Ma nell’arte di Goya spettacoli tanto crudeli non erano una novità, anzi, la sua denuncia satirica compariva già nell’incisione Non ci fu rimedio (1799) dei Caprichos, dove ritrae la processione della catena, l’ultima trovata scenica del XVIII secolo, in cui il «cammino verso la detenzione si svolgeva come un cerimoniale del supplizio» (ivi).
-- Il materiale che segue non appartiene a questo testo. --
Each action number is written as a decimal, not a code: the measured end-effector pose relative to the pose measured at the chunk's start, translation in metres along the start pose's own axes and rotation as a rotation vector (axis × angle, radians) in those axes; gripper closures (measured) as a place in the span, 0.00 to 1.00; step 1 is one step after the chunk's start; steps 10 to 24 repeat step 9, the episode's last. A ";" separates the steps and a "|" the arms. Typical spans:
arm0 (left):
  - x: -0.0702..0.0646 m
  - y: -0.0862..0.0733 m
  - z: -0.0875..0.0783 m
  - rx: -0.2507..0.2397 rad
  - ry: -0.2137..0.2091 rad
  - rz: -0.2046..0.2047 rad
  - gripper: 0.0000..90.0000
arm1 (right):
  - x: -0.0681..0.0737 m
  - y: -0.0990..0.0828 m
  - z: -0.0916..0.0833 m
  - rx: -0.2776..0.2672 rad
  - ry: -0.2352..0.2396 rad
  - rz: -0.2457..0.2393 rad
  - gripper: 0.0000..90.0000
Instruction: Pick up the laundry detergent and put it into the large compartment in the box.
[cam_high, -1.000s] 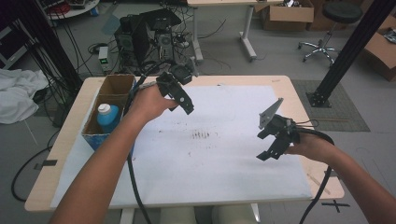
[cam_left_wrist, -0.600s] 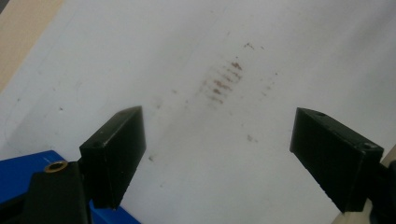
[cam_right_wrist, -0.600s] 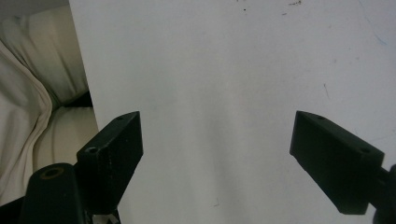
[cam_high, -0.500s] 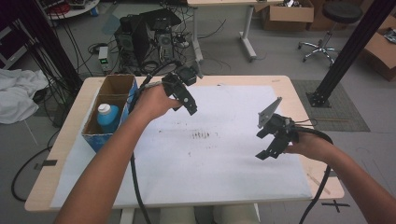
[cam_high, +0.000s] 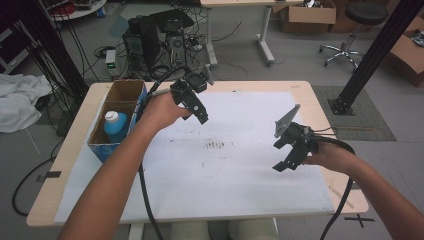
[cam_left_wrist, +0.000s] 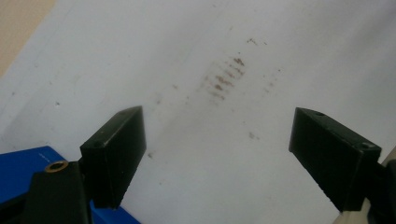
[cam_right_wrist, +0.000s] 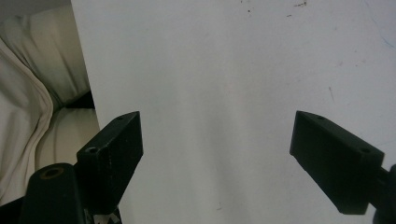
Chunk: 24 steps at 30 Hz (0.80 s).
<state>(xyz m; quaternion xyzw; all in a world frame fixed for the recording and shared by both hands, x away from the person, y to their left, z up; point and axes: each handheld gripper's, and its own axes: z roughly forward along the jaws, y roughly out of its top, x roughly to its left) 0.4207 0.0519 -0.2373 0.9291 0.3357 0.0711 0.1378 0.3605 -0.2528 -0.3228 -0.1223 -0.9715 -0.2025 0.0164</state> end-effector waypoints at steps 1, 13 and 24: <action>0.000 -0.001 0.000 -0.003 -0.001 -0.003 0.22 | 0.000 0.000 0.000 0.003 0.002 0.001 0.19; 0.003 -0.007 0.002 -0.030 -0.008 -0.027 0.21 | 0.001 0.001 0.001 -0.004 -0.006 0.002 0.19; 0.003 -0.007 0.002 -0.030 -0.008 -0.027 0.21 | 0.001 0.001 0.001 -0.004 -0.006 0.002 0.19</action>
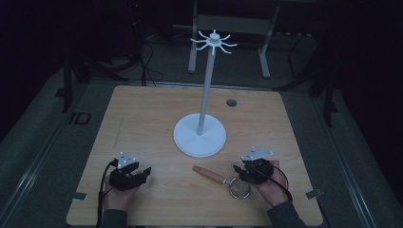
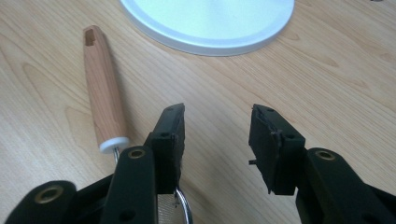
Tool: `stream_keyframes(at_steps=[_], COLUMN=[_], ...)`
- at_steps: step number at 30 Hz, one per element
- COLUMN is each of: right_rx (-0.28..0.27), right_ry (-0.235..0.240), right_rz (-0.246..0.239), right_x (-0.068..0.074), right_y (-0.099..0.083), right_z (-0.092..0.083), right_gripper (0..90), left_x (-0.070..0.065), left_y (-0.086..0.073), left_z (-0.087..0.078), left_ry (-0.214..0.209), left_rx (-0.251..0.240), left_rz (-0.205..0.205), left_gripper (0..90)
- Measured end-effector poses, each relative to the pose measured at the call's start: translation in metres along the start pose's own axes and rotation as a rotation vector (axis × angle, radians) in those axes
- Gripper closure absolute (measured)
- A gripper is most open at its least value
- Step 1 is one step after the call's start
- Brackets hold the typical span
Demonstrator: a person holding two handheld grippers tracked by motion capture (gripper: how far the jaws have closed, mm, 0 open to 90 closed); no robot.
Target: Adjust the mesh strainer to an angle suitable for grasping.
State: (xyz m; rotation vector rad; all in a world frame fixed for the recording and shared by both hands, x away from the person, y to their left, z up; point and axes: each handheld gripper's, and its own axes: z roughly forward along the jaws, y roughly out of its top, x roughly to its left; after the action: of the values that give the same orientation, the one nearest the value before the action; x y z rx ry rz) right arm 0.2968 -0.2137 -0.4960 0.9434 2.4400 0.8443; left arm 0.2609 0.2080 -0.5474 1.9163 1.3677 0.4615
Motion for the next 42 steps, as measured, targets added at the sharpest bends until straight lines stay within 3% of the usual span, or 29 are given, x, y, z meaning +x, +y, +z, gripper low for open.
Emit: stream_keyframes(at_steps=[16, 32, 36, 42], right_rx=[0.037, 0.100, 0.115, 0.153], right_ry=[0.044, 0.108, 0.128, 0.155], right_rz=[-0.075, -0.172, -0.192, -0.179], right_x=[0.016, 0.041, 0.045, 0.045], right_y=[0.004, 0.011, 0.013, 0.016], right_z=[0.006, 0.033, 0.039, 0.047], right_gripper=[47.3, 40.8, 44.7, 57.4], left_x=[0.000, 0.001, 0.001, 0.002], left_y=[0.000, 0.000, 0.000, 0.000], left_z=[0.000, 0.000, 0.000, 0.000], left_ry=[0.005, 0.011, 0.011, 0.010], left_rx=[0.002, 0.003, 0.004, 0.002], left_rz=[0.001, 0.001, 0.000, -0.003], left_gripper=[44.0, 43.9, 43.8, 43.8])
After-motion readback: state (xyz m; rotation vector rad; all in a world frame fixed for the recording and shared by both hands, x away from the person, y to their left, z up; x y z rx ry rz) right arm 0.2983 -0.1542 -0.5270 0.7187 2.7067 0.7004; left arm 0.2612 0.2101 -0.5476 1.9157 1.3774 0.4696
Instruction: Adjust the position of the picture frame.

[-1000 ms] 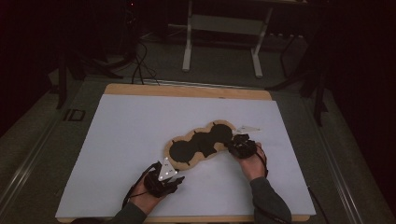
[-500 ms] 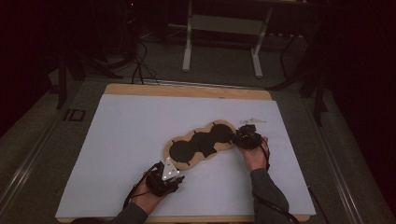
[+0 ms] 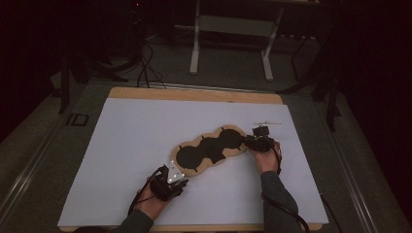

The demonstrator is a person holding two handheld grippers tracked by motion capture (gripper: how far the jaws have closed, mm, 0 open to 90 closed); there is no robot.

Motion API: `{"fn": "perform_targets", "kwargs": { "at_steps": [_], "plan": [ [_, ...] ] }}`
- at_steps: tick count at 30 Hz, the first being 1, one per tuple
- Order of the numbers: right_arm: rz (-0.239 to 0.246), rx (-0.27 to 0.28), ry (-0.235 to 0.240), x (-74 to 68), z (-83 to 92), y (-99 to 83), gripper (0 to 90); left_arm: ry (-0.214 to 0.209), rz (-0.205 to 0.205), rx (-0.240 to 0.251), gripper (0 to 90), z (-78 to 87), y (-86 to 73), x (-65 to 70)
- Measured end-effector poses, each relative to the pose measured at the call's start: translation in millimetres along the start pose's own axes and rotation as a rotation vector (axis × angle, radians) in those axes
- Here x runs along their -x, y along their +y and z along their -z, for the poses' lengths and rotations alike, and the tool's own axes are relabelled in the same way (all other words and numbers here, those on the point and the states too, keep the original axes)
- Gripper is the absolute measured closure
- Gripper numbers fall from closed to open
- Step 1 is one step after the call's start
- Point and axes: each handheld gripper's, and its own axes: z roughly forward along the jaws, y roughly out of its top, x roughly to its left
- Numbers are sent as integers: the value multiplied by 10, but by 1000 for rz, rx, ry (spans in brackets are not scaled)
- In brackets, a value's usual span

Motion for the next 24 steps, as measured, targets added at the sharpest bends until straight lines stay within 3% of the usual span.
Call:
{"fn": "perform_targets", "kwargs": {
  "at_steps": [5, 14, 19, 24],
  "plan": [
    [-55, -10, 33, 54, -2, -28, 746, 18, 28, -2, 705, 4, -7, -46],
    [-66, -15, 36, 46, 19, -57, 750, 46, 75, -9, 712, 23, -26, -156],
    [-67, -11, 28, 21, 50, -95, 749, 70, 122, -12, 700, 28, -44, -281],
    [-75, -2, 33, 9, 84, -145, 747, 77, 137, -15, 696, 27, -50, -317]
  ]
}}
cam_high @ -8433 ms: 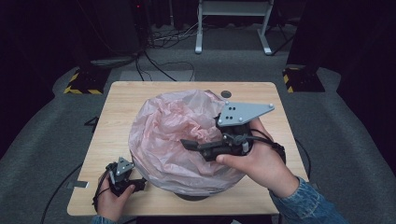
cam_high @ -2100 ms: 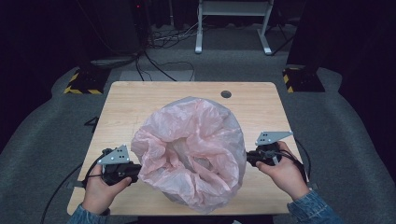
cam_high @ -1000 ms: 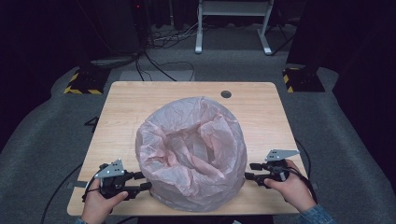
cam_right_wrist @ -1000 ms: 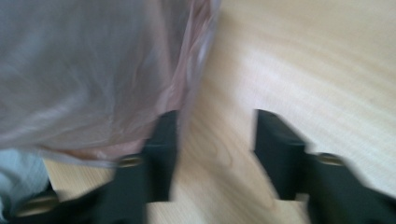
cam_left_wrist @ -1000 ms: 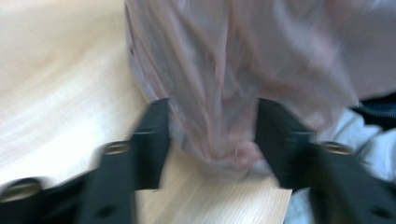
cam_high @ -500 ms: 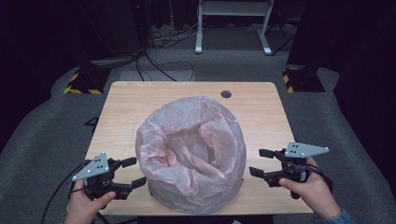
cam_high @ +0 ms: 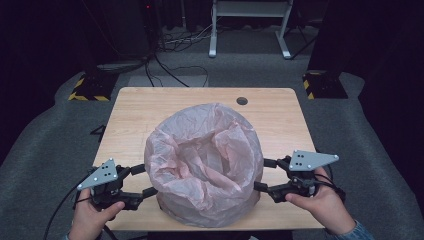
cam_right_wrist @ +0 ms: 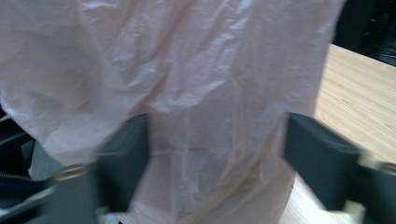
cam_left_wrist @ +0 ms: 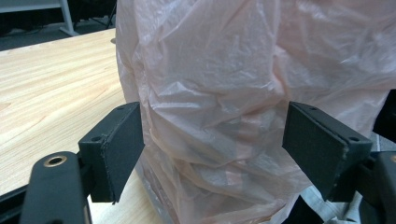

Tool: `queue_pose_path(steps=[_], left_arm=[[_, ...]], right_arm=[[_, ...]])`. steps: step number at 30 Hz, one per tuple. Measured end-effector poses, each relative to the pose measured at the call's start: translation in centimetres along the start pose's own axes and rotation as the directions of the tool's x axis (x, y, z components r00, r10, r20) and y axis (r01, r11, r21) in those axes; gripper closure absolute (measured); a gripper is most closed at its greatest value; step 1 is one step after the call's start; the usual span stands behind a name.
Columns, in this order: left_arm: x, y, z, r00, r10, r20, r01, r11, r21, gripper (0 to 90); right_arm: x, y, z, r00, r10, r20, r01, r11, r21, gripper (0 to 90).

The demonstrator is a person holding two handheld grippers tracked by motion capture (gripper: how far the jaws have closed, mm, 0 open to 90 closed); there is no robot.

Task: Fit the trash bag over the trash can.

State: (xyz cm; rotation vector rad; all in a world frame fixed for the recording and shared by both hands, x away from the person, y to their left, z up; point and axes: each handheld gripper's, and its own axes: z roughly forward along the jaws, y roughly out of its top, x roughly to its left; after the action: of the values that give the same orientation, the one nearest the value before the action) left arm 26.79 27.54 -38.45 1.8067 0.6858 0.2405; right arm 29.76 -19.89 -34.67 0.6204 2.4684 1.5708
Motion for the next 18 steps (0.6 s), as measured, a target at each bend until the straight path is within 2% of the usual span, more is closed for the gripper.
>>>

Il collare di ferro pesante, come fosse un cappio alla rovescia, che se non spezza il collo obbliga ad abbassarlo in segno di sottomissione, le catene alle mani, la nudità, che rende vulnerabili perché lascia senza la protezione dei vestiti e umilia perché espone le intimità, sempre nascoste, al giudizio feroce della folla (con i visi deformati dal sadismo, a metà fra gli studi di fisiognomica di Leonardo e Il vagone di terza classe di Daumier), il capellone a punta, l’asino come mezzo di trasporto, sono tutti simboli, marchi, manifesti, scenografie e allestimenti di un’attesissima prima teatrale, recitata sul palcoscenico chilometrico della strada che porta alla prigione.

 

Foucault, in Sorvegliare e punire, nel capitolo sul panoptismo, spiega come il nuovo metodo di detenzione, dove ogni prigioniero è rinchiuso da solo nella sua cella, senza poter vedere gli altri ma ben visto dai sorveglianti, è completamente diverso dalle «masse, compatte, brulicanti, tumultuose, che si trovano nei luoghi di detenzione» (ivi) dipinti da Goya, nominato di sfuggita, così, all’improvviso, senza essere più richiamato in causa per tutto il resto del libro. 

 

È una citazione molto curiosa, carica di conseguenze, tutt’altro che banale, un punto nodale da cui si propaga una rete di perplessità che è possibile sciogliere. Infatti, la parola usata nell’edizione francese di Sorvegliare e punire è peignait, ha dipinto, dipingeva, e, a volervisi attenere fedelmente, le uniche opere di Goya che vengono in mente su un tema simile – e a cui Foucault potrebbe alludere – sono Interno della prigione (1793-1794), Il cortile del manicomio (1793-1794) e Il manicomio (1812-1819), dipinti a tutti gli effetti, pieni zeppi di persone che gridano contorte, che pregano stramazzate a terra, che si accalcano l’una sull’altra in un cumulo di disperazione. Al contrario, i Caprichos, sono incisioni, in cui la ressa compare nella catena, all’aperto, non in una cella, mentre il Cuaderno C una raccolta di disegni, dove, fra l’altro, i detenuti sono tutti imprigionati da soli, non ammassati, senza tumulti né brulichii. 

 

Nonostante nomini Goya, le differenze evidenti con i dipinti e l’assenza completa di citazioni ai Caprichos o al Cuaderno C in Sorvegliare e punire fanno supporre che Foucault non conoscesse queste testimonianze preziosissime, – prendendole, per esempio, a modello come Las Meninas di Velázquez ne Le Parole e le cose – che invece documentano perfettamente, malgrado il contesto spagnolo e non quello francese, la verità delle sue parole, che aggiungono un tassello in più, un tassello visivo, come fossero diapositive ante litteram, a un fenomeno sociale, quello del supplizio pubblico nel XIX secolo, rimasto finora relegato all’immaginazione, sempre incerta e desiderosa di confermare le sue ipotesi, e ai quadri di genere, pensati più per celebrare che per testimoniare, falsando così la percezione della realtà.